▶ [PROMPT] Reproduce the records that follow exactly; any picture among them stays out.

Collected data entries:
• • • • • • •

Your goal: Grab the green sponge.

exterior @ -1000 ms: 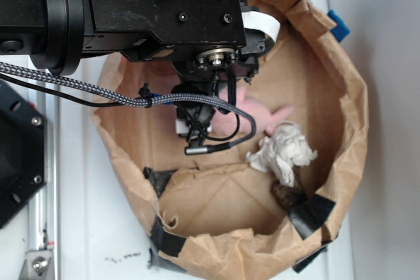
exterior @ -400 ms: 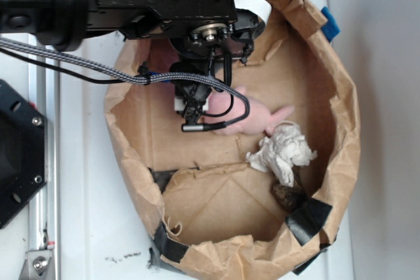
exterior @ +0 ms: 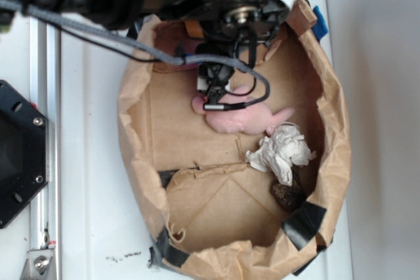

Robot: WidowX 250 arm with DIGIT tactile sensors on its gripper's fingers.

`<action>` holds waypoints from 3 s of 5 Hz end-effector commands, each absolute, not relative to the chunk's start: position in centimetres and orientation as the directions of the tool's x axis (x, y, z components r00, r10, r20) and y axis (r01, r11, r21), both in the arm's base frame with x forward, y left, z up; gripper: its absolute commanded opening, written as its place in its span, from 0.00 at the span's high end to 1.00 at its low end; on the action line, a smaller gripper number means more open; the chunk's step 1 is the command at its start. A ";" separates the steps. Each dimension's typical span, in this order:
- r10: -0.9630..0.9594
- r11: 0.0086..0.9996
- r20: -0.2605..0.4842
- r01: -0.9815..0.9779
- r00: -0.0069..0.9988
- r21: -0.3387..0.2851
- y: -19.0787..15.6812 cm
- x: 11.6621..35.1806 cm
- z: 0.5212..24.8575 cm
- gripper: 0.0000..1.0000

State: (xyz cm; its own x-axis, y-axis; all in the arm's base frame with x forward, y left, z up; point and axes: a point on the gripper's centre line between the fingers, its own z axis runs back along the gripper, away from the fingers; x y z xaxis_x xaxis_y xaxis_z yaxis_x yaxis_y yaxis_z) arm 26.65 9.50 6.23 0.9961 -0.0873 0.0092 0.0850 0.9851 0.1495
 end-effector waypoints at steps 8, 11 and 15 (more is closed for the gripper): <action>-0.017 0.969 0.022 0.011 1.000 0.246 12.1 25.4 5.4 0.00; 0.035 0.957 0.043 -0.046 0.998 0.288 13.7 25.7 5.0 0.00; -0.002 0.975 0.003 0.001 1.000 0.224 13.0 27.1 2.5 0.86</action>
State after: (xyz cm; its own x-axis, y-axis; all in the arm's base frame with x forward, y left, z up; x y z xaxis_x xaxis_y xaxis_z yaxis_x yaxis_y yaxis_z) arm 26.58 11.78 2.27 0.9989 -0.0323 -0.0342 0.0388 0.9761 0.2140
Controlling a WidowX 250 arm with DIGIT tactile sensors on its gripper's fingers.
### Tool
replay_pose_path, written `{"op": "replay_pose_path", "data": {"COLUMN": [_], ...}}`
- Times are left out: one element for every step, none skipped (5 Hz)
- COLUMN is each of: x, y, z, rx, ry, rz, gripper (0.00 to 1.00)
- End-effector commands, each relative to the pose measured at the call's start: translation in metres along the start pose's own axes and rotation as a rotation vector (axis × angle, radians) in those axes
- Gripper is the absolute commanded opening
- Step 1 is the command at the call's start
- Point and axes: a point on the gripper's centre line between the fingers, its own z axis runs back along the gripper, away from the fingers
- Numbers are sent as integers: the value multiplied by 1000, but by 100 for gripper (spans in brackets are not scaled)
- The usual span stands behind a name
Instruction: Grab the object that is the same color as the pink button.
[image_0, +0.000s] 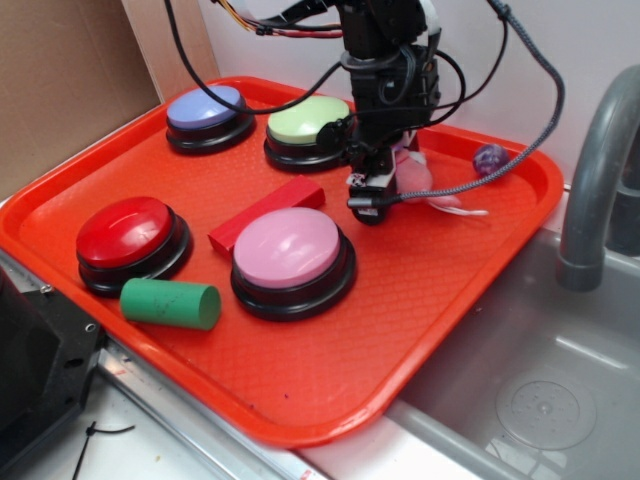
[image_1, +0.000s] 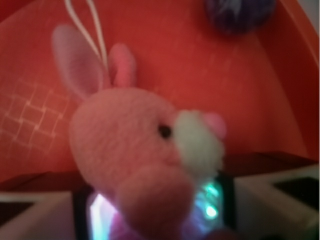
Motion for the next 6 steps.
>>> {"op": "replay_pose_path", "data": {"x": [-21,-57,-90,-113,-132,-134], "y": [-1,-9,-25,-41,-52,-48], "z": [97,141,172,192,201,200], "rx": [44,21,68,129,134,112], "ry": [-48,-12,-42,-41,-79,-62], "rz": [361,614,861,1085,1158,1183], "gripper": [0,0,0,0,0,0]}}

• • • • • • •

▶ [RESULT OF THIS EXERCISE]
Your goal: Grab the green sponge.

exterior @ -1000 ms: 
exterior @ -400 ms: 
exterior @ +0 ms: 

Robot: WidowX 250 arm with DIGIT tactile sensors on its gripper's fingers.

`<action>` holds waypoints from 3 s of 5 Hz end-effector commands, each absolute, not relative to the chunk's start: position in centimetres and orientation as the directions of the tool's x axis (x, y, z components r00, r10, r20) and y axis (r01, r11, r21), both in the arm's base frame with x forward, y left, z up; gripper: its absolute commanded opening, written as its place in its span, from 0.00 at the span's high end to 1.00 at its low end; on the action line, a smaller gripper number means more open; the chunk's step 1 is the command at its start. A ";" separates the steps. Each dimension's typical span, in this order:
- r10: -0.9630..0.9594
- r11: 0.0086..0.9996
- r20: -0.2605..0.4842
- r01: -0.9815..0.9779
- r00: -0.0069..0.9988
- r21: -0.3387..0.2851
- y: -19.0787..15.6812 cm
- x: 11.6621..35.1806 cm
- z: 0.5212..24.8575 cm
- gripper: 0.0000..1.0000

State: (xyz cm; its own x-axis, y-axis; all in the arm's base frame with x forward, y left, z up; point and axes: a point on the gripper's centre line between the fingers, its own z axis runs back along the gripper, away from the fingers; x y z xaxis_x xaxis_y xaxis_z yaxis_x yaxis_y yaxis_z) arm 26.65 9.50 6.23 0.9961 -0.0873 0.0092 0.0850 0.9851 0.1495
 end-effector waypoints at steps 8, 11 and 15 (more is closed for the gripper): <action>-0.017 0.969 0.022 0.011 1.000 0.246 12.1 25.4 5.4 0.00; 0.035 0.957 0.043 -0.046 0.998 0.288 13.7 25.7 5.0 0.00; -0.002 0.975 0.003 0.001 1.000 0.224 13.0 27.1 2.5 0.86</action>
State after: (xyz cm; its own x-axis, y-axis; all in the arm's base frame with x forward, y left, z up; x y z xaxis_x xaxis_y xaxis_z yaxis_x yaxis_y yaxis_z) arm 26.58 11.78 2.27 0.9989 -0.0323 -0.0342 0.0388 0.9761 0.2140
Controlling a WidowX 250 arm with DIGIT tactile sensors on its gripper's fingers.
### Tool
replay_pose_path, written `{"op": "replay_pose_path", "data": {"COLUMN": [_], ...}}`
- Times are left out: one element for every step, none skipped (5 Hz)
- COLUMN is each of: x, y, z, rx, ry, rz, gripper (0.00 to 1.00)
- End-effector commands, each relative to the pose measured at the call's start: translation in metres along the start pose's own axes and rotation as a rotation vector (axis × angle, radians) in those axes
- Gripper is the absolute commanded opening
- Step 1 is the command at the call's start
- Point and axes: a point on the gripper's centre line between the fingers, its own z axis runs back along the gripper, away from the fingers
- Numbers are sent as integers: the value multiplied by 1000, but by 100 for gripper (spans in brackets are not scaled)
- The usual span stands behind a name
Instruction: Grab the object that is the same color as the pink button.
[image_0, +0.000s] 
[image_1, +0.000s] 
Motion for the next 6 steps.
>>> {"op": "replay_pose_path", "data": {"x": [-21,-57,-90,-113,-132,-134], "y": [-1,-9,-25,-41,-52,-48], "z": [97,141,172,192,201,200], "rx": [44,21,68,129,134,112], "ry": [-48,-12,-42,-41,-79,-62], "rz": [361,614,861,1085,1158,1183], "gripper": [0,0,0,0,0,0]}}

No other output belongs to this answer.